In addition, the mixing density of the positive electrode of Examples 5-8 was investigated. The positive electrode of Examples 5-8 exhibited the same level of mixing density as that of Example 1.

Evaluation Example 2: Scanning Electron Microscopy (SEM) Analysis

An SEM image of the positive active material obtained according to Preparation Example 1 was measured. The SEM measuring device (FEI, USA) used a model name (Sirion). The results of the SEM analysis are shown in FIGS. 6A and 6B . In Figure 6b, some small particles are fragments generated during the analysis process. 6A and 6B , it was found that the positive active material of Preparation Example 1 was a primary particle having a single particle shape and had a uniform size.

Evaluation Example 3: Anode thickness, mixture density, adhesive force, true density and porosity

The thickness (d1) of the positive electrode prepared according to Example 1 and Comparative Examples 1 to 4 was measured. Then, after the positive electrode active material layer was rolled, the thickness (d2) of the positive electrode was measured.

After the positive electrode was cut to a size of 30 mm X 30 mm, the thickness and weight were measured to obtain a mixture density, and the positive electrode having the same loading level was rolled to calculate the compressibility of the positive electrode according to Equation 1 below.

<Equation 1>

Compressibility (%) = {(d1 - current collector thickness) - (d2 - current collector thickness)}/(d1 - current collector thickness)

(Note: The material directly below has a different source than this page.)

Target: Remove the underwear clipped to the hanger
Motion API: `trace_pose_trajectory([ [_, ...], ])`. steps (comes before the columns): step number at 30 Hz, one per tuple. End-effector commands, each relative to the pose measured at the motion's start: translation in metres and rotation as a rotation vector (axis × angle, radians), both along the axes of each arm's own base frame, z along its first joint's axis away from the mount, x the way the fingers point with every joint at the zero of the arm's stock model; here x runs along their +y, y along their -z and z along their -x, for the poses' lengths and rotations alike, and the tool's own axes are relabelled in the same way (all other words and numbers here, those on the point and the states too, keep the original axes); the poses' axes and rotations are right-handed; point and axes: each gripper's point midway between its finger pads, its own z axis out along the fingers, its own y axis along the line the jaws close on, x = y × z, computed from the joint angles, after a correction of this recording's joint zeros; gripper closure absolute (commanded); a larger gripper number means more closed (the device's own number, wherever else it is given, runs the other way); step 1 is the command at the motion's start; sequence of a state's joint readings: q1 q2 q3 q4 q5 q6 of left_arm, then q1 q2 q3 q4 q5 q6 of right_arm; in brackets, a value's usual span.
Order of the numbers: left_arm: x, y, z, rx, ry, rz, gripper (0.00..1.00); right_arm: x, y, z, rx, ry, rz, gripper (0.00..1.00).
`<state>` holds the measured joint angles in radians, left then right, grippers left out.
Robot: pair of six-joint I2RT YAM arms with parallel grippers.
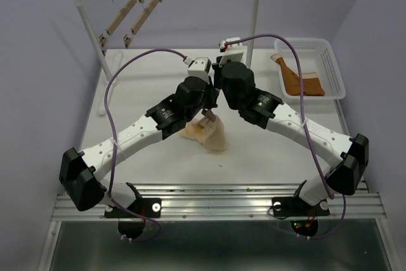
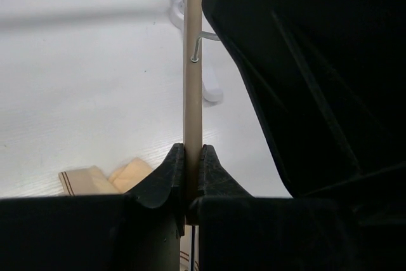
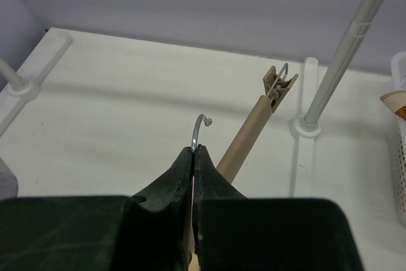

In addition, SEM photographs showing cross-sections after rolling the positive electrodes of Example 1 and Comparative Examples 1 to 4 are shown in FIGS. 1 to 5, and the crack test results confirmed through this are shown. The SEM measuring device (FEI, USA) used a model name (Sirion).

Through the SEM photograph, the press (rolling) roll gap for each positive electrode is fixed to 0, which is the minimum value, and the degree of pulverization of the active material can be confirmed after the rolling is carried out at 25° C. by pressing with a pressure of about 2.5 tons. Pressurization is pressurized by a hydraulic method, and the roll size is Φ500x550mm (W). The rolling conditions are the same as the anode rolling conditions of Example 1.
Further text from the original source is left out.